• Work order: If a line in the listing below includes the string "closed", pull it out.

____

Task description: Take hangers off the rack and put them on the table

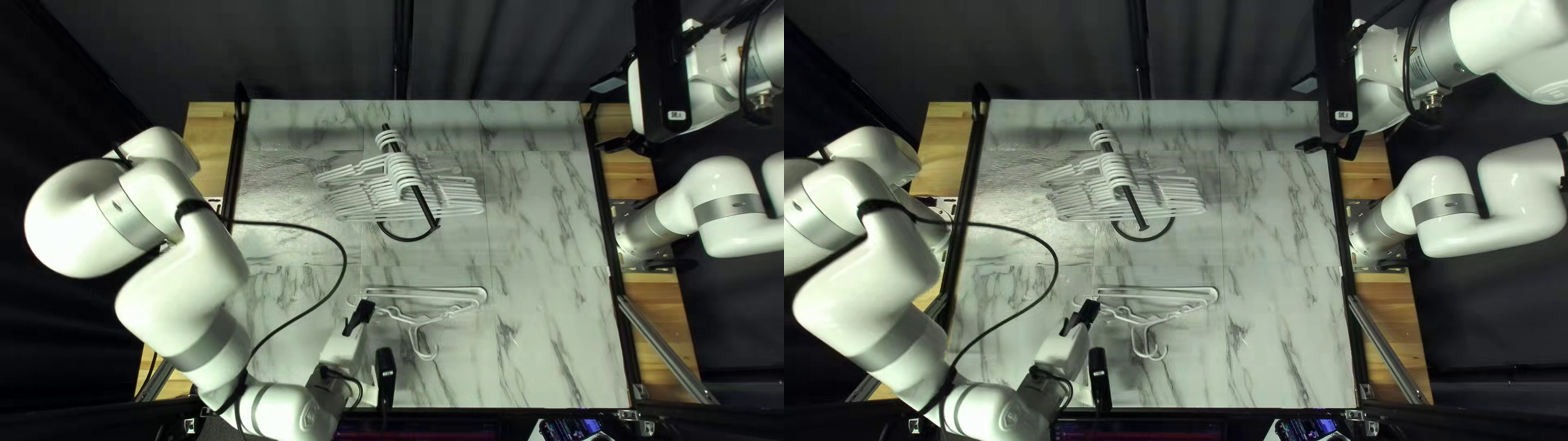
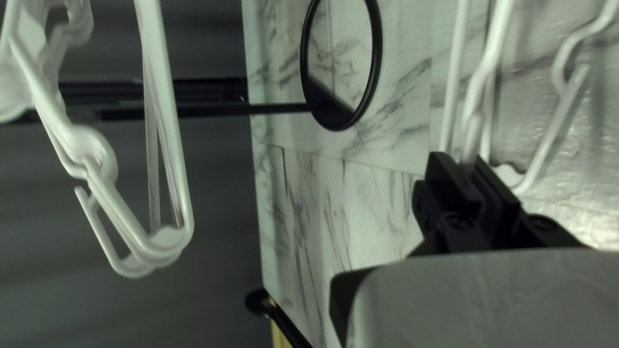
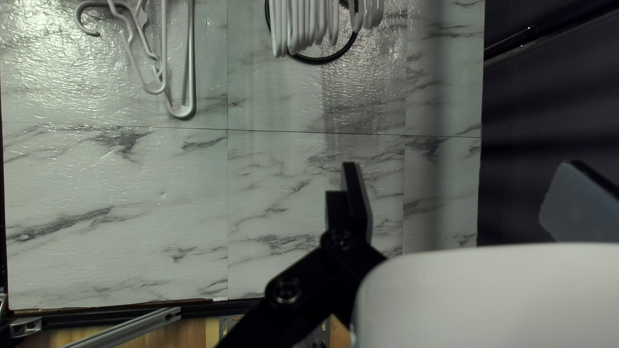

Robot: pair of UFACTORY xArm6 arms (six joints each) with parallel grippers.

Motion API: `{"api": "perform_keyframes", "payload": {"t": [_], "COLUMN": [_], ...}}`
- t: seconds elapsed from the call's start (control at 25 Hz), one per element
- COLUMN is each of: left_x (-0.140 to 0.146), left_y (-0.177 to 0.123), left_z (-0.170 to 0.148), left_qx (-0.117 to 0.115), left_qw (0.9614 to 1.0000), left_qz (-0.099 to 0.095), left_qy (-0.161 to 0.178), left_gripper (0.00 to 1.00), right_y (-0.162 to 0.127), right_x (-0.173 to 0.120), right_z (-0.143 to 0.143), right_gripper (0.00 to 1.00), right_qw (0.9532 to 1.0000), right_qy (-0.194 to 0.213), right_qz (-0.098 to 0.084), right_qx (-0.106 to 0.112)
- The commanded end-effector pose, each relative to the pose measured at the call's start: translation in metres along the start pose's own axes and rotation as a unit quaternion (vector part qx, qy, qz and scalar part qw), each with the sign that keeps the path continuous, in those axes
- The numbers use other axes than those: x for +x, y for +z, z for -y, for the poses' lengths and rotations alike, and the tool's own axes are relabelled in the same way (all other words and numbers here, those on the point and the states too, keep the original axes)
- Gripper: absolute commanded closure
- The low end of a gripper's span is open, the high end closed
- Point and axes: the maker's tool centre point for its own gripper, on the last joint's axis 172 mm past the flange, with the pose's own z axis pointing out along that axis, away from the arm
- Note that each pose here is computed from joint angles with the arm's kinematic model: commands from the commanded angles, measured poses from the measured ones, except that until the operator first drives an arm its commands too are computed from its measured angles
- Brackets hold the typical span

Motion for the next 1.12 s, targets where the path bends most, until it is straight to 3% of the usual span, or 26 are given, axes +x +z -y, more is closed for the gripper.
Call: {"api": "perform_keyframes", "payload": {"t": [0.04, 0.36, 0.68, 0.72, 0.76, 0.92, 1.12], "left_x": [0.003, 0.008, 0.01, 0.01, 0.009, 0.012, 0.013], "left_y": [0.013, 0.022, 0.027, 0.027, 0.025, 0.015, 0.007], "left_z": [0.0, -0.003, -0.009, -0.008, -0.007, 0.0, 0.011], "left_qx": [0.022, 0.043, 0.041, 0.04, 0.037, 0.023, -0.017], "left_qw": [0.9997, 0.9983, 0.9986, 0.9987, 0.9989, 0.9996, 0.9997], "left_qz": [0.004, 0.029, 0.02, 0.019, 0.016, 0.002, -0.015], "left_qy": [0.012, 0.026, 0.026, 0.026, 0.024, 0.016, -0.004], "left_gripper": [1.0, 1.0, 0.99, 0.15, 0.0, 0.0, 0.0], "right_y": [0.0, 0.0, 0.0, 0.0, 0.0, 0.0, 0.0], "right_x": [0.0, 0.0, 0.0, 0.0, 0.0, 0.0, 0.0], "right_z": [0.0, 0.0, 0.0, 0.0, 0.0, 0.0, 0.0], "right_gripper": [0.0, 0.0, 0.0, 0.0, 0.0, 0.0, 0.0], "right_qw": [1.0, 1.0, 1.0, 1.0, 1.0, 1.0, 1.0], "right_qy": [0.0, 0.0, 0.0, 0.0, 0.0, 0.0, 0.0], "right_qz": [0.0, 0.0, 0.0, 0.0, 0.0, 0.0, 0.0], "right_qx": [0.0, 0.0, 0.0, 0.0, 0.0, 0.0, 0.0]}}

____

• Solution to this task:
- The low end of a gripper's span is open, the high end closed
Motion for the next 1.12 s, targets where the path bends most, until it is straight to 3% of the usual span, or 26 are given, axes +x +z -y, more is closed for the gripper.

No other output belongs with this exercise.